Apache Kafka¶

Load data from Apache Kafka into CrateDB.

Apache Kafka is an open-source distributed event streaming platform used by thousands of companies for high-performance data pipelines, streaming analytics, data integration, and mission-critical applications. More than 80% of all Fortune 100 companies trust, and use Apache Kafka.

Today, managed Kafka and Kafka-compatible streaming services are available through products like Amazon MSK, Confluent Cloud, Redpanda Streaming, WarpStream, and others.

Prerequisites¶

Use Docker or Podman to run all components. This approach works consistently across Linux, macOS, and Windows.

Install¶

Install the most recent Python package cratedb-toolkit, or evaluate alternative installation methods.

uv tool install --upgrade 'cratedb-toolkit[io-ingest]'

Install kcat, an Apache Kafka producer and consumer tool.

{apt,brew} install kcat

Tutorial¶

5-minute step-by-step instructions about how to work with Apache Kafka and CrateDB.

Services¶

Run Kafka and CrateDB using Docker or Podman.

docker run --rm --name=kafka \
  --publish=9092:9092 docker.io/apache/kafka:4.1.1

docker run --rm --name=cratedb \
  --publish=4200:4200 --publish=5432:5432 --env=CRATE_HEAP_SIZE=2g \
  docker.io/crate:latest '-Cdiscovery.type=single-node'

Populate data¶

Publish two events to a Kafka topic using kcat.

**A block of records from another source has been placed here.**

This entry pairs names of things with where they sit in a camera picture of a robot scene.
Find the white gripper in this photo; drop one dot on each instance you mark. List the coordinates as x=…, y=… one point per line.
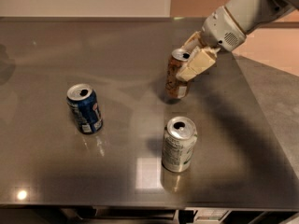
x=221, y=30

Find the orange soda can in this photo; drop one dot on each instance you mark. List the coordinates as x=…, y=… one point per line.
x=176, y=89

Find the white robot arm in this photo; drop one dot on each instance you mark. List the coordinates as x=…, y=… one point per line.
x=250, y=14

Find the white green 7up can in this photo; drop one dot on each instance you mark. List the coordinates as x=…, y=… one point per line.
x=180, y=137

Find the blue Pepsi can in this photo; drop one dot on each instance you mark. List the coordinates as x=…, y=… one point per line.
x=82, y=101

echo '{"sensor_id":1,"ts":"2025-06-01 10:00","temperature":42.42,"humidity":84.84}' | \
  kcat -P -b localhost -t demo

echo '{"sensor_id":2,"ts":"2025-06-01 11:00","temperature":45.21,"humidity":80.82}' | \
  kcat -P -b localhost -t demo

Verify events are present by subscribing to the Kafka topic.

kcat -C -e -b localhost -t demo

Load data¶

Use CrateDB Toolkit to load data from Kafka topic into CrateDB table.

ctk load \
    "kafka:?bootstrap_servers=localhost:9092&group_id=test&table=demo" \
    "crate://crate:crate@localhost:4200/testdrive/kafka"

Query data¶

Inspect database using crash.

crash -c "SELECT count(*) FROM testdrive.kafka"

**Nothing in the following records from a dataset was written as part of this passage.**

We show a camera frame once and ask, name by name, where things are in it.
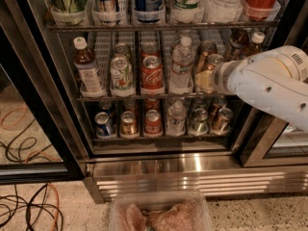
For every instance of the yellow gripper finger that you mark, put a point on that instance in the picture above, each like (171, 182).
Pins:
(203, 81)

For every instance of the orange can shelf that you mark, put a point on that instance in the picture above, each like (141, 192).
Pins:
(213, 61)
(204, 50)

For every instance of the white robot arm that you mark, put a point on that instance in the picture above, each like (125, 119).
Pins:
(272, 82)

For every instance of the water bottle middle shelf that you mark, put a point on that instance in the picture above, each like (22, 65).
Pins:
(183, 55)

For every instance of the water bottle shelf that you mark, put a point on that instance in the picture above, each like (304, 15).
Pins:
(183, 55)
(223, 11)
(176, 118)

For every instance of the silver green can bottom shelf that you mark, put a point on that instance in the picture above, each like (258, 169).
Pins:
(198, 122)

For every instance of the gold can bottom right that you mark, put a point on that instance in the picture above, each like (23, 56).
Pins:
(221, 123)

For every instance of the water bottle bottom shelf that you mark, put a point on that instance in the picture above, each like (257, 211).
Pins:
(176, 118)

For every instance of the red cola can middle shelf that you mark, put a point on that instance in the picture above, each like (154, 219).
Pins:
(151, 73)

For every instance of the red can bottom shelf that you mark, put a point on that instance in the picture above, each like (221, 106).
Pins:
(153, 122)

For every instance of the stainless steel fridge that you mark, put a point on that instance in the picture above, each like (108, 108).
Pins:
(258, 155)

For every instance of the water bottle top shelf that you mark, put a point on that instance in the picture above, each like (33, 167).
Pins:
(223, 11)

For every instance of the white green soda can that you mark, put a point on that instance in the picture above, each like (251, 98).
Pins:
(121, 73)

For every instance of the gold can bottom shelf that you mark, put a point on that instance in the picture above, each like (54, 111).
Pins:
(129, 125)

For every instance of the blue can bottom shelf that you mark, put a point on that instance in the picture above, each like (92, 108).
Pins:
(104, 125)

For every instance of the tea bottle left middle shelf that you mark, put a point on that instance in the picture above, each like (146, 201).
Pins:
(86, 64)

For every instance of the glass fridge door left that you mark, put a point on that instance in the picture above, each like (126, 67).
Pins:
(36, 145)

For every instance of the tea bottle right rear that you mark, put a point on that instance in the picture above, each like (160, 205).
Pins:
(238, 39)

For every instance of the tea bottle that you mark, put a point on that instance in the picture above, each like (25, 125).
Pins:
(254, 46)
(238, 39)

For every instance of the tea bottle right front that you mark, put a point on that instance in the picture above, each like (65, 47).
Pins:
(254, 46)

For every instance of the clear plastic bin with cloth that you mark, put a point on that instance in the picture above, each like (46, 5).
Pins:
(160, 211)

crash -c "SELECT * FROM testdrive.kafka"

crash -c "SHOW CREATE TABLE testdrive.kafka"

Documentation¶

The Kafka topic name can be provided by using the &table= query parameter.

The Kafka adapter provides a few more connectivity options outlined below. A fully qualified Kafka URL template looks like this.

kafka://?bootstrap_servers=localhost:9092&group_id=test&security_protocol=SASL_SSL&sasl_mechanisms=PLAIN&sasl_username=example_username&sasl_password=example_secret&batch_size=1000&batch_timeout=3

Kafka options

bootstrap_servers: Kafka broker(s).
group_id: Kafka consumer group ID. It identifies the consumer group that reads messages from a Kafka topic. Because it is used to manage consumer offsets and assign partitions to consumers, it is the key to reading messages from the correct partition and position in the topic.
table: Kafka topic name.
security_protocol: Communication protocol, e.g. SASL_SSL for SSL.
sasl_mechanisms: SASL mechanism for authentication, e.g. PLAIN.
sasl_username: Username for SASL authentication.
sasl_password: Password for SASL authentication.
batch_size: Number of messages to fetch in a single batch (default: 3000).
batch_timeout: Maximum time to wait for messages (default: 3 seconds).

CrateDB options

Please make sure to replace username, password, and hostname with values matching your environment.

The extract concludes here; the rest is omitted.